I can’t decide whether to chuckle or to cry at the irony embedded in the hoopla over Penn’s State 3-acre pollinator garden. Even if those 3 acres are the most pollinator-friendly 3 acres on the face of the earth, they aren’t going to make a bit of difference in the plight of the pollinators. While 143,000 plants may sound like a lot, one honey bee visits about 50-100 flowers per collection trip; makes about 10-12 collection trips per day; and lives about a month ... so that’s about 25,000 flowers in its lifetime. And it makes about 1/12 of a teaspoon of honey in its life — one honey bee — there are about 60,000-70,000 honey bees in one hive. So you start to see the scale that is really needed. I have a really novel idea ... why doesn’t Penn State and everyone else in this supposedly nature-loving town stop using lawn chemicals, pesticides, herbicides, Roundup and every other chemical you use just to have a green, monoculture yard (or 8,000-acre campus)? You are directly poisoning the pollinators and/or killing all the plants they need to live on. So which do you think will really help the pollinators — to plant a 3-acre pollinator-friendly garden for $9 million dollars, or to just stop using all the chemicals.

Jim Maund, State College

Long-term care gets attention it deserves in Pa. budget

As far back as I can remember, long-term care was never a focal point in Pennsylvania’s state budget negotiations. Year after year, education, taxes and Marcellus Shale were always the primary issues. But that changed this year when critical funding was prioritized to our senior citizens in nursing homes, personal care homes and assisted living communities. That change came when long-term care needed it most.

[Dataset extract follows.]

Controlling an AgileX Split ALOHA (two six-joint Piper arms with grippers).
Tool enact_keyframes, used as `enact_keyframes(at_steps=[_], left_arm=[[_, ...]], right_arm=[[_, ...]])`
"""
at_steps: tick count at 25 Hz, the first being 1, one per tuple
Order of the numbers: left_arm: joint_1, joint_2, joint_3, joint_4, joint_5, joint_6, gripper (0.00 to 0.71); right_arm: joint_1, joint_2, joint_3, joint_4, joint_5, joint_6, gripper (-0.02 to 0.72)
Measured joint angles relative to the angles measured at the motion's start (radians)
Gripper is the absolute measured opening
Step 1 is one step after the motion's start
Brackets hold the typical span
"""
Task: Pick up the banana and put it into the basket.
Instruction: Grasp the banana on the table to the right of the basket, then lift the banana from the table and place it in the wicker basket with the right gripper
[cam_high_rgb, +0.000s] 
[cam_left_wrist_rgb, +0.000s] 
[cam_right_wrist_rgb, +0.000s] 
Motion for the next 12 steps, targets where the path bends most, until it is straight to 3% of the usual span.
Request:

Pennsylvania’s long-term care continuum was combating a dire financial crisis before becoming the epicenter of the COVID-19 pandemic. Skyrocketing PPE, testing and staffing costs only compounded the problem. This year, our leaders in the General Assembly — including Senate President Pro Tempore Jake Corman and House Majority Leader Kerry Benninghoff — stood up and ensured that more than $280 million in American Rescue Plan funds were allocated to an industry that truly needed to be rescued: long-term care.

This funding will help sustain essential care for tens of thousands of vulnerable seniors and maintain employment opportunities for front-line caregivers in the months ahead. And we look forward to working with our elected leaders on additional, pivotal investments that will cement the future of care for our seniors.

To be clear: COVID-19 hasn’t disappeared. And neither has the financial strain placed on our providers on the front lines of the pandemic. But this year, our elected leaders took a historic step in supporting our fastest-growing demographic — senior citizens — and their providers of care. That’s something we should all support.

Zach Shamberg, Harrisburg. The author is president and CEO of Pennsylvania Health Care Association.

Keller shares inaccurate portrait of America

I appreciated getting a July 4th contact from my elected U.S. Representative, Fred Keller. He sent a short video entitled, “Happy Independence Day.” Mr. Keller thanked ALL who sacrificed and made America the great country it is today. I appreciated him reminding his constituents of our shared history, but ALL of his photographs showed ALL white men. I realize that many American history textbooks neglect the contributions made to the USA by many different groups— women, Black Americans, the Native people who settled here first, and the many peoples of color who’ve come to America over the last 400 years. Those mistakes are being corrected by more historically accurate texts today.

Mr. Keller has a great power in the megaphone of his office, and he has the responsibility not to perpetuate the shameful myth that only white males made my country what it is today. America wouldn’t be America without all of US. ALL of us.